Walter Reinhardt Sombre
Walter Reinhardt Sombre (born as Walter Reinhardt or Reinert; c. 1725 – 1778) was an adventurer and mercenary in India from the 1760s.
Sombre is thought to have been born in Strasbourg or Treves. His nationality is uncertain, being given in various sources as Austrian, French, German, Luxemburger, or Swiss. One version is that he was born in a village called Ort Simmern near Trier (Treves).
Only one place is documentarily supported in a Protestant church Register as Walter Reinhard's Birth Place: Eisenberg in Rhineland-Palatinate, Germany . The register indicates, he was born at that place on January 27, 1723.
He entered early into the French Service assuming the name of Summer, but due to the darkness of his complexion, he received the French nickname Sombre. His nickname was a nom de guerre, and is more commonly used for him, in Indian sources.
He was a turncoat, changing sides for advantage. Soon after his enlistment in the French Service, he went to Bengal, entered a Swiss Corps in Calcutta from which he deserted in 15 days, fled to the Upper Provinces and served some time as a private trooper in the cavalry of Sufdur Jung. This service, he also quit and became attached to the service of Mir Qasim, Nawab of Bengal. While in the Nawab's service he was blamed for a massacre of English captives at Patna.

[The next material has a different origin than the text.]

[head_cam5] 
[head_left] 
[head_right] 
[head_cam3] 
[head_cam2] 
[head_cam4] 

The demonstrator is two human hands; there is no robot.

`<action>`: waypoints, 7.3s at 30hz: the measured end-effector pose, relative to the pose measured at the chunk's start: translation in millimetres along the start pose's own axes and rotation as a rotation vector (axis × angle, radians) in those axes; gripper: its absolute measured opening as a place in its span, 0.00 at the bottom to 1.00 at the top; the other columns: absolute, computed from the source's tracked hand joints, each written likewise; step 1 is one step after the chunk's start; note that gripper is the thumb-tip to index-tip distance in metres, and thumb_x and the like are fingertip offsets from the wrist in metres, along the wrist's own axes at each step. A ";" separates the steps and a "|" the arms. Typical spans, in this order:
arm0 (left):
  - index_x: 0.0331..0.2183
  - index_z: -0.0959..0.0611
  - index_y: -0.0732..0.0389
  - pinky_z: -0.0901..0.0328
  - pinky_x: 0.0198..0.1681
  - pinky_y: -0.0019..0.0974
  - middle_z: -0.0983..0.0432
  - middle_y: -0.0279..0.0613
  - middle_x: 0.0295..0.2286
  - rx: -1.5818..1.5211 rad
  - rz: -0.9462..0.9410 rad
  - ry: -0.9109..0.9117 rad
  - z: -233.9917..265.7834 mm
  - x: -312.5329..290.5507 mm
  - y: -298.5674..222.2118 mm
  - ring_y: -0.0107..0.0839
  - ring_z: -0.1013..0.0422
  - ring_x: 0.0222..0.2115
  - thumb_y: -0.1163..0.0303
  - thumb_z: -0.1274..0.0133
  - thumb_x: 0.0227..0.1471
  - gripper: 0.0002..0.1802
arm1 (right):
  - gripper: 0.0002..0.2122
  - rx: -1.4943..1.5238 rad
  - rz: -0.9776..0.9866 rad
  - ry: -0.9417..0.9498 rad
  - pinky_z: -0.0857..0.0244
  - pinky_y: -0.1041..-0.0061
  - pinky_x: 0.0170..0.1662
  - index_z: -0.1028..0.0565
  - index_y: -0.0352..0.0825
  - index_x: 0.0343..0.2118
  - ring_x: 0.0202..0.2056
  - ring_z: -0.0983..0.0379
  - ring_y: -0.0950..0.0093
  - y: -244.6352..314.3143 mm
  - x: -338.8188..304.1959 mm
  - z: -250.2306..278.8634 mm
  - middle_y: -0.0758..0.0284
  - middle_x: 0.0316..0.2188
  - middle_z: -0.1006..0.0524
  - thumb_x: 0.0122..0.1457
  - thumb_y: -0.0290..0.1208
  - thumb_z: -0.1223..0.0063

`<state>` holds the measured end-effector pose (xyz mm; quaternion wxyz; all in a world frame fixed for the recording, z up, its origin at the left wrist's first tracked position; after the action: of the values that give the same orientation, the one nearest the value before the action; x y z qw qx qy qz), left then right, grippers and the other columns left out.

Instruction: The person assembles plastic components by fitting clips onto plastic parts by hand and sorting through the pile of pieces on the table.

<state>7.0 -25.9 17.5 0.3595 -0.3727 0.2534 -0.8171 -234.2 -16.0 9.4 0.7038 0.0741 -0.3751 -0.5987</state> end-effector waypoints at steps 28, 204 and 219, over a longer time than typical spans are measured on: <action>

In The Fall of the Mogul Empire of Hindustan, H. G. Keene describes this massacre:
- In the meanwhile the unscrupulous heroes who were founding the British Government of India had thought proper to quarrel with their new instrument Mir Kasim, whom they had so lately raised to the Masnad of Bengal. This change in their councils had been caused by an insubordinate letter addressed to the Court of Directors by Clive's party, which had led to their dismissal from employ. The opposition then raised to power consisted of all the more corrupt members of the service; and the immediate cause of their rupture with Mir Kasim was about the monopoly they desired to have of the local trade for their own private advantage. They were represented at that Nawab's Court by Mr. Ellis, the most violent of their body; and the consequence of his proceedings was, in no long time, seen in the murder of the Resident and all his followers, in October, 1763. The scene of this atrocity (which remained without a parallel for nearly a century) was at Patna, which was then threatened and soon after stormed by the British; and the actual instrument was a Franco-German, Walter Reinhardt by name, of whom, as we are to hear much more hereafter, it is as well here to take note. This European executioner of Asiatic barbarity is generally believed to have been a native of Treves, in the Duchy of Luxemburg, who came to India as a sailor in the French navy. From this service he is said to have deserted to the British, and joined the first European battalion raised in Bengal. Thence deserting he once more entered the French service; was sent with a party who vainly attempted to relieve Chandarnagar, and was one of the small party who followed Law when that officer took command of those, who refused to share in the surrender of the place to the British. After the capture of his ill-starred chief, Reinhardt (whom we shall in future designate by his Indian sobriquet of "Sumroo," or Sombre) took service under Gregory, or Gurjin Khan, Mir Kasim's Armenian General. Broome, however, adopts a somewhat different version. According to this usually careful and accurate historian, Reinhardt was a Salzburg man who originally came to India in the British service, and deserted to the French at Madras, whence he was sent by Lally to strengthen the garrison of the Bengal settlement. The details are not very material: Sumroo had certainly learned war both in English and French schools. He again deserted from the Newab, served successively the Principal Chiefs of the time, and died in 1776.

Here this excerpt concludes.